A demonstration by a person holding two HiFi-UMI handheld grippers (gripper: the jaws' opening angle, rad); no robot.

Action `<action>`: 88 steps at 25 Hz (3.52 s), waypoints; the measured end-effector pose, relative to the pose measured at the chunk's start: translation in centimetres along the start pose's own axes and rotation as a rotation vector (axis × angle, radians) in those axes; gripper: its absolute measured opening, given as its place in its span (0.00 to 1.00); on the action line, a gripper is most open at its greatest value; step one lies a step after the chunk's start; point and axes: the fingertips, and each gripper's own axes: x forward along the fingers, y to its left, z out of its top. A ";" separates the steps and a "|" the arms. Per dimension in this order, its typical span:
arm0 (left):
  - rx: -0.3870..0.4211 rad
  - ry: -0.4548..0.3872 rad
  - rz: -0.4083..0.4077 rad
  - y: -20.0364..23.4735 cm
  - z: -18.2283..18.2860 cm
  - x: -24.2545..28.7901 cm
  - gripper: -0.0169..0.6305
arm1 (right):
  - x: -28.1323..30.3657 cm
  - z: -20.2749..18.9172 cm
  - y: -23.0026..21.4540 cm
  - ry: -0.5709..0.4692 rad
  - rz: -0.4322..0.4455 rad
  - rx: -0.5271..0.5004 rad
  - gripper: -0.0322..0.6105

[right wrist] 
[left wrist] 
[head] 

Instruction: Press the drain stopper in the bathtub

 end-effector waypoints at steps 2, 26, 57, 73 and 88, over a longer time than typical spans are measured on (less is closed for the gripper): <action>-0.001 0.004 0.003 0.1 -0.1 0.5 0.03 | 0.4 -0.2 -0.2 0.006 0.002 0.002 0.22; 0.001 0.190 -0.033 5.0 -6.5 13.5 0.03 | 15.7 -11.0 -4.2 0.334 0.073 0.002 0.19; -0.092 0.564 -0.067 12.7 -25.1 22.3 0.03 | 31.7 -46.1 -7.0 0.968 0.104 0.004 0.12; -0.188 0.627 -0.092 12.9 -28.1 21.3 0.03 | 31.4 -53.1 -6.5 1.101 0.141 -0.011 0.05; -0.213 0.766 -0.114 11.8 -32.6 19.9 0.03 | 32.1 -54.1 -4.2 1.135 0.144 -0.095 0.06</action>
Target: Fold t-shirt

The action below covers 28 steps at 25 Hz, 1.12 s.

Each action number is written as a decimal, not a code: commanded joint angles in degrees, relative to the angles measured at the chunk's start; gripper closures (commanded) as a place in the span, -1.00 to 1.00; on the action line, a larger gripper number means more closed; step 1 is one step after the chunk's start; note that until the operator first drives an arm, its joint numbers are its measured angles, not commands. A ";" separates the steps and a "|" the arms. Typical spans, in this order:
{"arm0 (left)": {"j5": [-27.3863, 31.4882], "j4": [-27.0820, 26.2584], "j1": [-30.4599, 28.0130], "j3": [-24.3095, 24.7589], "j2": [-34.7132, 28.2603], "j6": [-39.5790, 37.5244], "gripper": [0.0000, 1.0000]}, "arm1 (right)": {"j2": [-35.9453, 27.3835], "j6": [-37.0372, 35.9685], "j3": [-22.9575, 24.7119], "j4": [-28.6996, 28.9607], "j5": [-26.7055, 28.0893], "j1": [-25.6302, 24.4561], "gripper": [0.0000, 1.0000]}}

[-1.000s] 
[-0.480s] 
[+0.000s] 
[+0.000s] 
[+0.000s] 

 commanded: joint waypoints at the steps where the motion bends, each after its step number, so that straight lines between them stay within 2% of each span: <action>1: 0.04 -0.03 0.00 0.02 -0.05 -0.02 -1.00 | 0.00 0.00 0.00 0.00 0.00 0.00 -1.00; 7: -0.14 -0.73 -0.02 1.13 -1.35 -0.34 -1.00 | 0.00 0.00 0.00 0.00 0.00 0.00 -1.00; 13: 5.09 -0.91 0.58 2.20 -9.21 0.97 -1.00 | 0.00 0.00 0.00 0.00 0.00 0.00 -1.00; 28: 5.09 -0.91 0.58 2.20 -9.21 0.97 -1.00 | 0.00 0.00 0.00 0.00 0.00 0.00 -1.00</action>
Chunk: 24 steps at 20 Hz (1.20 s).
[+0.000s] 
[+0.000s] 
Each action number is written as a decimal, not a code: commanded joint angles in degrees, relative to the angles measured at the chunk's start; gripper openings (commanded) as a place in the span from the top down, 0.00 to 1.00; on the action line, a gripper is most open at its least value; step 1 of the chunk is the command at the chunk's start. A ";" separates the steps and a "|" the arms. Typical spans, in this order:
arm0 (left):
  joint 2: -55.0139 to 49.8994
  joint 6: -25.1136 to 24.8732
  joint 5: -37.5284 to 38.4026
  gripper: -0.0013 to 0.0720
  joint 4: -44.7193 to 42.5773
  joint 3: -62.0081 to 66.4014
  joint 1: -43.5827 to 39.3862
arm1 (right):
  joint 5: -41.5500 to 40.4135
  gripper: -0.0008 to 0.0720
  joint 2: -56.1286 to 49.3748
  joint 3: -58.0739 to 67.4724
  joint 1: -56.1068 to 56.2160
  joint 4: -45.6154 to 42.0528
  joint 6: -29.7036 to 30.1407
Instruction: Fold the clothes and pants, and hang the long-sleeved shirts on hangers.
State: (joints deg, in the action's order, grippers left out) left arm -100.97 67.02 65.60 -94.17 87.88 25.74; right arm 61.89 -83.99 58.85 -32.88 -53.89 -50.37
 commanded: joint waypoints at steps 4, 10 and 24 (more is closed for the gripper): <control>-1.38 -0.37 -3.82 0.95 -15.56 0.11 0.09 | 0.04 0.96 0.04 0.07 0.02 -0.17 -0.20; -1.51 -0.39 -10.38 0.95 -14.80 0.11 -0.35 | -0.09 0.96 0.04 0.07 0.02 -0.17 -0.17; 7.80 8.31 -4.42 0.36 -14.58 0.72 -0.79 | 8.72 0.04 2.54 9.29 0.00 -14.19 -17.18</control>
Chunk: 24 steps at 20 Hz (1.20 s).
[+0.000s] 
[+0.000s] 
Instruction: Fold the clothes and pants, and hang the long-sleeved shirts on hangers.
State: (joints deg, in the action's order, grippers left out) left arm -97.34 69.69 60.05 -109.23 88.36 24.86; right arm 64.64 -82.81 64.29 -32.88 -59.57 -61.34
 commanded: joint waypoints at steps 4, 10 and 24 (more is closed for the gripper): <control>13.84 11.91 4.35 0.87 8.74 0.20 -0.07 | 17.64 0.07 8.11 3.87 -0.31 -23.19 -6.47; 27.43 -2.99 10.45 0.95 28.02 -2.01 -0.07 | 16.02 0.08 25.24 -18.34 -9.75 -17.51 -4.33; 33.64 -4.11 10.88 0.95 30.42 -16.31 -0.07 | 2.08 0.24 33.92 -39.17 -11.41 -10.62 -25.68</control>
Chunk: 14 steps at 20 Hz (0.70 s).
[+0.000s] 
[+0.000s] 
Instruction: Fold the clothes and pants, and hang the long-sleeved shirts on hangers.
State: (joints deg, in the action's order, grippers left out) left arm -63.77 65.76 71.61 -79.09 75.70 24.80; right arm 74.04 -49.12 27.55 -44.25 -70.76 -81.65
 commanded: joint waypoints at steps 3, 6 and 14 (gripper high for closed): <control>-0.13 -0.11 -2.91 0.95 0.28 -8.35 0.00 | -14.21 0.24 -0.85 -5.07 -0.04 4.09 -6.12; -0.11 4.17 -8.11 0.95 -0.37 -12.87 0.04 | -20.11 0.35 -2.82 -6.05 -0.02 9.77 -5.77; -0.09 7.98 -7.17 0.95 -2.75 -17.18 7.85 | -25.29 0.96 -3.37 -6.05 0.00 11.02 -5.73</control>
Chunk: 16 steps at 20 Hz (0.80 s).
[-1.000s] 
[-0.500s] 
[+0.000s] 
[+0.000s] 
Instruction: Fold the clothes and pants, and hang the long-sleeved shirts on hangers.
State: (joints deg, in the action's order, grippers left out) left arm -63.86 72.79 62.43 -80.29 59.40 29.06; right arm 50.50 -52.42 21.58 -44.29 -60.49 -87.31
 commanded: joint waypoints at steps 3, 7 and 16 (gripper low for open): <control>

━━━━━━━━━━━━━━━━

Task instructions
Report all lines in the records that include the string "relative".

Expected answer
Action `<action>`: 88 steps at 25 Hz (3.52 s), waypoints; the measured end-effector pose, relative to the pose measured at the chunk's start: translation in centimetres along the start pose's own axes and rotation as a rotation vector (axis × angle, radians) in those axes; gripper: its absolute measured opening, given as its place in its span (0.00 to 1.00); on the action line, a gripper is most open at its greatest value; step one lies a step after the chunk's start; point and axes: the fingertips, and each gripper's own axes: x forward along the fingers, y to its left, z out of its top. A ";" separates the steps and a "|" the arms. Per dimension in this order, its typical span:
Each action number is written as a decimal, not a code: commanded joint angles in degrees, relative to the angles measured at the chunk's start; gripper closures (commanded) as a place in the span, -1.00 to 1.00; on the action line, a larger gripper number means more closed; step 1 is one step after the chunk's start; note that until the operator first drives an arm, its joint numbers are its measured angles, not commands. A ";" separates the steps and a "|" the arms. Typical spans, in this order:
Each action number is written as a decimal, not a code: commanded joint angles in degrees, relative to the angles measured at the chunk's start; gripper openings (commanded) as a place in the span from the top down, 0.00 to 1.00; on the action line, a gripper is most open at its least value; step 1 of the chunk is the command at the chunk's start. A ";" separates the steps and a "|" the arms. Typical spans, in this order:

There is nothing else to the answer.